Las manos de Lidia

Aquel que considere la manicuría una profesión banal desconoce la verdadera naturaleza de la actividad. 

Después de 28 años de trabajar con las manos de la gente he llegado a comprender la profundidad del vínculo que puedo establecer con mis clientes y he refinado el arte de conocer a los dueños de esas manos.

Casi que podría leer el destino de cada uno de ellos, y no a través de la quiromancia sino de algo mucho más sutil, la lectura de la totalidad de la persona.

He visto, por ejemplo, individuos que parecen frágiles con manos fuertes, descifré la naturaleza inquieta de algunas manos detrás de una aparente calma. He tratado uñas enfermas de inseguridad y miedo y abordé uñas excedidas de longitud, sofisticadas y frívolas en mujeres que también los son. Debo reconocer que no son sólo las manos sino también, muchas veces, las dueñas de ellas las que me revelan sus más profundos secretos.

Está la mano complaciente y débil que se somete a cualquier designio que la vida le proponga, me pide el color que esté más de moda, porque no se atreve a contradecir a la sociedad y le importa el qué dirán. 

La mano contestataria, rebelde que apenas quiere ser mirada y se refugia en un esmalte incoloro. 

La mano indiferente de quién me dice: “cualquier color me da lo mismo” y la mano indecisa a la que le cambio tres veces el color para después partir llena de dudas. 

Está la mano inútil que sólo sabe holgazanear y no tiene ni un solo signo de aprendizaje y la mano incansable, agotada de tanto hacer y trajinar, curtida, desgastada por los elementos. 

Enfin…manos, manos, y hu manos, o sea aquello a lo que están conectadas y las define.

Como dije al principio, después de 28 años de profesión es poco lo que se escapa a mi percepción de la historia de una mano. 

Una mano que tomo entre las mías y examino con cuidado para desentrañar su misterio.

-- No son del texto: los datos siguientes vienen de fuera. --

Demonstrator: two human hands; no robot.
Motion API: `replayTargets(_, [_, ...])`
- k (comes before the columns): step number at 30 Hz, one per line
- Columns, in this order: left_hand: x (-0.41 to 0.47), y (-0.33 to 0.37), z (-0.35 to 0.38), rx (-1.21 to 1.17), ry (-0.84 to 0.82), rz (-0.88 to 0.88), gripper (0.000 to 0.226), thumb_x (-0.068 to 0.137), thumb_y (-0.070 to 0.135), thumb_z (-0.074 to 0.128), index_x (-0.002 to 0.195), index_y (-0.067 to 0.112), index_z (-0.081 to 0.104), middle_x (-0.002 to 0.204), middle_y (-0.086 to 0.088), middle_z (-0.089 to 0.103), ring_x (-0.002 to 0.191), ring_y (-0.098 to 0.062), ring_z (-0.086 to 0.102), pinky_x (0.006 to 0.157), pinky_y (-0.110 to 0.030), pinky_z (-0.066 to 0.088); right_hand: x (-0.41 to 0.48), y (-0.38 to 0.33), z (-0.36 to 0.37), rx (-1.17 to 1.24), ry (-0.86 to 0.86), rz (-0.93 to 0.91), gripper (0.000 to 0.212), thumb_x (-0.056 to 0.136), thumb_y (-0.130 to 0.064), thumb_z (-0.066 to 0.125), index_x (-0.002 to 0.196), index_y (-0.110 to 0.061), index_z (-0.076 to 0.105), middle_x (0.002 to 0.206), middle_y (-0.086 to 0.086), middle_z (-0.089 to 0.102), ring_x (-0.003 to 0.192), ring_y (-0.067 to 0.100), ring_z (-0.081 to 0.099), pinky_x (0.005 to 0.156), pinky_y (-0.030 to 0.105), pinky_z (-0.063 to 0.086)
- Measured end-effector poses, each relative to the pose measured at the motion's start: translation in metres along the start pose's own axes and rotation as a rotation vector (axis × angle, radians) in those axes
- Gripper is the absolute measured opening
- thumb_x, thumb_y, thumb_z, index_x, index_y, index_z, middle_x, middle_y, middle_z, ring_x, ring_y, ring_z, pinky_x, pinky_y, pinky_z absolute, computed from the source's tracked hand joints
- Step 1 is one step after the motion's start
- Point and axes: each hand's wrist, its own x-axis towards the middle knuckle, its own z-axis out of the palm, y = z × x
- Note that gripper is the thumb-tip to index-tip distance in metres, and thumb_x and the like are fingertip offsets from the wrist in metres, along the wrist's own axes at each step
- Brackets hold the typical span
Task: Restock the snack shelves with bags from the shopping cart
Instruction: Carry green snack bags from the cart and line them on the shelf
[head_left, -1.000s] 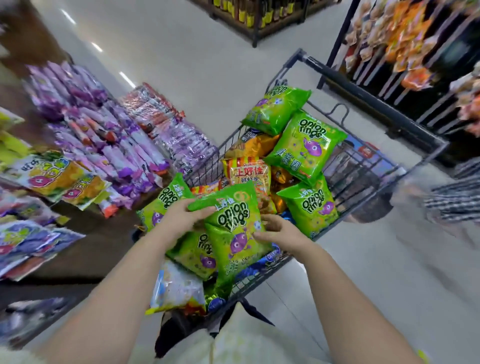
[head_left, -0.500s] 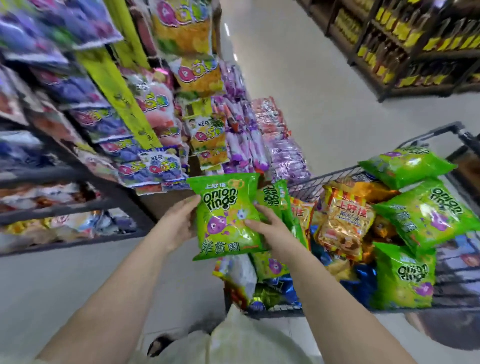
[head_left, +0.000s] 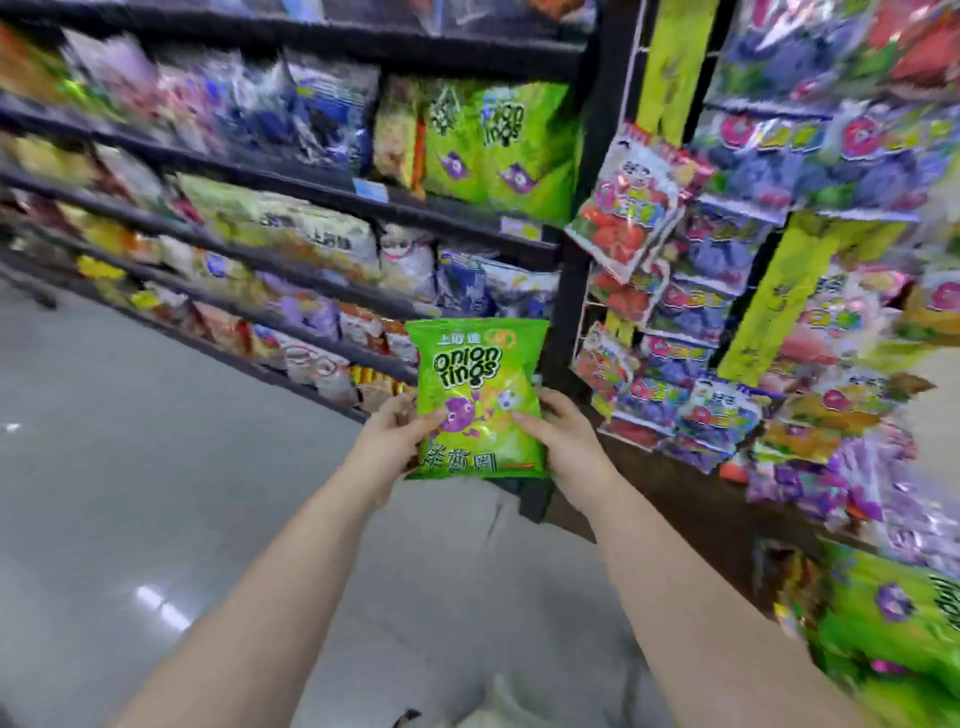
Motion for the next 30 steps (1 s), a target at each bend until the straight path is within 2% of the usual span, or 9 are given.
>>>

Una mano que lavo, pulo masajeo y pinto para expresar su mejor versión. 

Por eso nunca pensé que podía sucederme lo que me sucedió con Lidia.

Sus manos fuertes y nobles, con uñas grandes y saludables, venían a visitarme cada semana y yo, que me creo tan experta, no sospeché que se marchitaban.

Hubo señales, lo sé. Todos las vimos, pero nadie supo interpretarlas.

La última manicura si mal no recuerdo, fue un jueves. Cuando me dio la mano estaba temblorosa y fría. Le pregunté por los chicos, sus dos varones de 4 y 6 años, y no me contestó. Parecía ausente mirando el vació. Recuerdo que le pregunté acerca de esa pequeña mancha azul en el párpado, pero fingió no escuchar la pregunta. 

Parecía atrapada en un diálogo interno. Cuando le consulté de qué color quería las uñas volteó el rostro hacia mí y me miró con tristeza.

-Un color claro. A él ahora le molestan los colores rojos. Me dice que son de puta – y sonrió resignada.

Yo entendí. Le puse el rosa Dior número 3. Combinó de manera hermosa con su tono de piel, pero ella no le prestó atención. Parecía que todo le daba igual.

Cuando se fue sentí el impulso de seguirla, de decirle que, si tenía algo que contar podía hablar con confianza, que quizás yo la pudiera ayudar. Pero había otra clienta esperando impaciente y la jefa mirando inquisidora el reloj y no me pude ausentar de mi puesto de trabajo. 

La dejé ir, pero mis 28 años de manicura me decían que algo malo podía pasar.

Y pasó. La vi al día siguiente en las noticias. 

Me quedé llena de rabia, culpa y dolor. Porque sus manos, que eran fuertes y seguras y sus uñas con el rosa Dior número 3, no le alcanzaron para defenderse de su agresor.